“A one-off human error”?

This news story in the Guardian grabbed my attention. The Nationwide Building Society mistakenly processed 704,426 payments a second time.

The Independent carried a less detailed report on the story, but it contained a quote that irked me (my emphases).

The society instead blamed an “inputting” error by an operative at its Swindon HQ. The phantom transactions were removed from customers accounts overnight, the bank said.

Jenny Groves, divisional director for customer experience said: “Nationwide wishes to apologise to those customers affected by an issue which has affected some of our debit card customers.”

She said those put into the red would have all charges “refunded in full and any costs associated with this error will be reimbursed in full. None of our customers will suffer financial loss as a result of this one-off error“.

Wow! This is 2012, and a big bank is making excuses that didn’t wash 30 years ago. I’ve worked extensively with big, batch financial systems. Here are some basic, utterly fundamental precepts that were well known by developers before I even knew what a computer was.

  • People screw up. Sometimes they do it in ways you expect, often in ways that surprise you. The only certainty is that they screw up.

  • You process every payment accurately, no exceptions.

  • You never, ever, process payments twice. It is a big deal. It’s not just about keeping your job, or staying out of jail. It’s about self respect. It’s about going to sleep at night knowing you’re a competent professional, not an irresponsible cowboy who gets it right only some of the time.

  • The user requirements will not state every requirement that is absolute and non-negotiable. Some requirements are so fundamental and essential that the users will assume that “they go without saying”. If such requirements do not appear in specifications then you will look stupid if you subsequently pretend that they didn’t matter, or that you believe the users did not really require them. Processing payments accurately, once, and once only falls into this category.

  • It is the system designers’ responsibility to build these unstated, fundamental requirements into the application, even if the business analysts missed them.

  • It is the testers’ responsibility to test the application against these unstated, fundamental requirements.

All this means that financial applications need carefully designed controls to ensure that the right things always happen and the wrong things never do. It means that the application needs built in checks to detect these “one off human errors”. The techniques are ancient, at least in computing, and maybe that’s part of the problem. They’re boring, pedantic old-school stuff.

The main techniques are control files to keep track of files as they are being processed, hash counts and record counts to show that all records have been processed, and file version numbers so that the application can check that the right files are being processed and being processed only once.

These techniques are boring and fiddly, but they work. Unfortunately they frequently trip up test runs. Control files and version numbers have to be reset after a run is halted. It’s easy to lose track and have to explain that the failure was a embarrassing test setup problem, rather than a genuine defect.
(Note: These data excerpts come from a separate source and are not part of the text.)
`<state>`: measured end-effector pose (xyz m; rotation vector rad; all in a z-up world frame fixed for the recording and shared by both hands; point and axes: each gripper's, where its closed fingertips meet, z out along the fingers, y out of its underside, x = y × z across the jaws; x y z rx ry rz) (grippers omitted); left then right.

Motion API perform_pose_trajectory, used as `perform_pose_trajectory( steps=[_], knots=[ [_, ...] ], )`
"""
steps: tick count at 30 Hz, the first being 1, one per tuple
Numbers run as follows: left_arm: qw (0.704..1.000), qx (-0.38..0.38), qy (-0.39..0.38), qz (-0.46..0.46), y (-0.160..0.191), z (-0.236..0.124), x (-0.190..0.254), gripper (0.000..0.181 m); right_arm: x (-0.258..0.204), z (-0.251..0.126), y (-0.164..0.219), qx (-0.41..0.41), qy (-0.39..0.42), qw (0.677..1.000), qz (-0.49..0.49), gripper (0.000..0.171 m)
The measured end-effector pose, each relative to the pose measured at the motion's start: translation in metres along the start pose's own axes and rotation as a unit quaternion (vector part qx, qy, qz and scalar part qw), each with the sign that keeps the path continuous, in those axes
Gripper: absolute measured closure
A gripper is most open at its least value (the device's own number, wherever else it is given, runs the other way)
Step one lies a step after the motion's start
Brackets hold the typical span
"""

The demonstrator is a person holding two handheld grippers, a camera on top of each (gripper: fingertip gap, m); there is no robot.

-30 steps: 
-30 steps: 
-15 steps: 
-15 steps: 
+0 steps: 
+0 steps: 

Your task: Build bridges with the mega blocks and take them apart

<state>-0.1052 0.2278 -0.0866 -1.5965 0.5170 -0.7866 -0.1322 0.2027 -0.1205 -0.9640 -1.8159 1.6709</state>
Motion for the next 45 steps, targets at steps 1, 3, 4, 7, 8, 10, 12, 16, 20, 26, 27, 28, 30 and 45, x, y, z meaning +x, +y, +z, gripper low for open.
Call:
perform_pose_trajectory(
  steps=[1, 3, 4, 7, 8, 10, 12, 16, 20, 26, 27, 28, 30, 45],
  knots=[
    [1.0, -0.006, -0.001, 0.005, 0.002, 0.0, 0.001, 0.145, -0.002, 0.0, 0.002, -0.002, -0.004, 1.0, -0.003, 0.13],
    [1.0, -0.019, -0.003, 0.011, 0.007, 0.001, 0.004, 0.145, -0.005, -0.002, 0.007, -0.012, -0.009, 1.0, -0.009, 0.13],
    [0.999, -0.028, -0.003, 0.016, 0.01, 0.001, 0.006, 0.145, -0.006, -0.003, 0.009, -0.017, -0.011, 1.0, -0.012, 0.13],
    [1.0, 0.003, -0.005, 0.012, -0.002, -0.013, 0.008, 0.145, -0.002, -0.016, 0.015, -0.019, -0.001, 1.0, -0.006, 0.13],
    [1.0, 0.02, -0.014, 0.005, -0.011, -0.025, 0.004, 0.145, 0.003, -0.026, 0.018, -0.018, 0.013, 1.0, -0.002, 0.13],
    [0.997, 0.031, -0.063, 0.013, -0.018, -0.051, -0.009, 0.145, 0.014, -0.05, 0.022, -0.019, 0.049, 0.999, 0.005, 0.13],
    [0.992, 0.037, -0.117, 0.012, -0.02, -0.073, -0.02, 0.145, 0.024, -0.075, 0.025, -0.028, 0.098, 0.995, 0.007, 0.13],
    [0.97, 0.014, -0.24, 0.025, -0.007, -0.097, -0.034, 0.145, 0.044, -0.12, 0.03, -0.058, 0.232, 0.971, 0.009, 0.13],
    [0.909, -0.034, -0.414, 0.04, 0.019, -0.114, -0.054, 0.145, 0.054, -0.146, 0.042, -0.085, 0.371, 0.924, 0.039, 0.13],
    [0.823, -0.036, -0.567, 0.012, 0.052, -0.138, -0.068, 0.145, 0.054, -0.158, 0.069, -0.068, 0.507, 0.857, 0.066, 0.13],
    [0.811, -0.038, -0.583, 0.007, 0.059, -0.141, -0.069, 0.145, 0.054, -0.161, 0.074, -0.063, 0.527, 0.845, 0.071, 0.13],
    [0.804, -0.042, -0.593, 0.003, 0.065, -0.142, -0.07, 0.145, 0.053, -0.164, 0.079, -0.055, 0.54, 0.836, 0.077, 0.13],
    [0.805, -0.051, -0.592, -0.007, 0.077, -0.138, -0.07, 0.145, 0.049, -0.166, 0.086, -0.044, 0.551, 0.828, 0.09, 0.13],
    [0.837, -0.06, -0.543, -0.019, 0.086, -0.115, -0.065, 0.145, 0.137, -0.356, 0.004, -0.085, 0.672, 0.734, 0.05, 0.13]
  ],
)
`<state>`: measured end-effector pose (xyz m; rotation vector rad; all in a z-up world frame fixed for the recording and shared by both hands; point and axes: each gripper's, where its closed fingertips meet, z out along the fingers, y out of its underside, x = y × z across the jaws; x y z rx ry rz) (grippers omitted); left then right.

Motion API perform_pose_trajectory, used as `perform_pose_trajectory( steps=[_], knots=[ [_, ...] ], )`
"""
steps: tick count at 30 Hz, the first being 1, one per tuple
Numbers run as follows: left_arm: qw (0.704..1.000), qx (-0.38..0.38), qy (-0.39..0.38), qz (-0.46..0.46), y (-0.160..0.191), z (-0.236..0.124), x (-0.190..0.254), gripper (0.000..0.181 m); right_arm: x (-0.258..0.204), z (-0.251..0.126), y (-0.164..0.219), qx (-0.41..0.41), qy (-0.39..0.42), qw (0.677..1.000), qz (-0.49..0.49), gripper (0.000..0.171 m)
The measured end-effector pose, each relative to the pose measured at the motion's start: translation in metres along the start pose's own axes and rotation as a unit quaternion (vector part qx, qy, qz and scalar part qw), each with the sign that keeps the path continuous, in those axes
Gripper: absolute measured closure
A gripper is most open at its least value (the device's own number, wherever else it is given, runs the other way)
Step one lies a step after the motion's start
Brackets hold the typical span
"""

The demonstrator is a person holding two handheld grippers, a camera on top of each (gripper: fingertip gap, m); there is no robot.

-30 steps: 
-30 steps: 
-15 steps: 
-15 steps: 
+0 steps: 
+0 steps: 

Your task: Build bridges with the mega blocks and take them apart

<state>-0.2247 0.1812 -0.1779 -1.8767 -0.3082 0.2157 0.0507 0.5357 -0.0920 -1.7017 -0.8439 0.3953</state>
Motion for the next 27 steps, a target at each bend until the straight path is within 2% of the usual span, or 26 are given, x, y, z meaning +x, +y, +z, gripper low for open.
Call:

It’s much simpler to forget about these controls, or to switch them off for testing, or even switch them off in live running (it happens) when they complicate restarts after problems.

I said earlier that testers have a responsibility to test unstated, fundamental requirements. Actually, that was a slightly tricky one. Of course it is perfectly true, but sadly some project managers, and even whole organisations, prefer to put pressure on testers to script tests only against written requirements.

If you are testing a financial payment application and you’re not testing to see if every payment is processed accurately, once, and only once then you’re not really testing. Such ”testing” is an embarrassment to the testing profession.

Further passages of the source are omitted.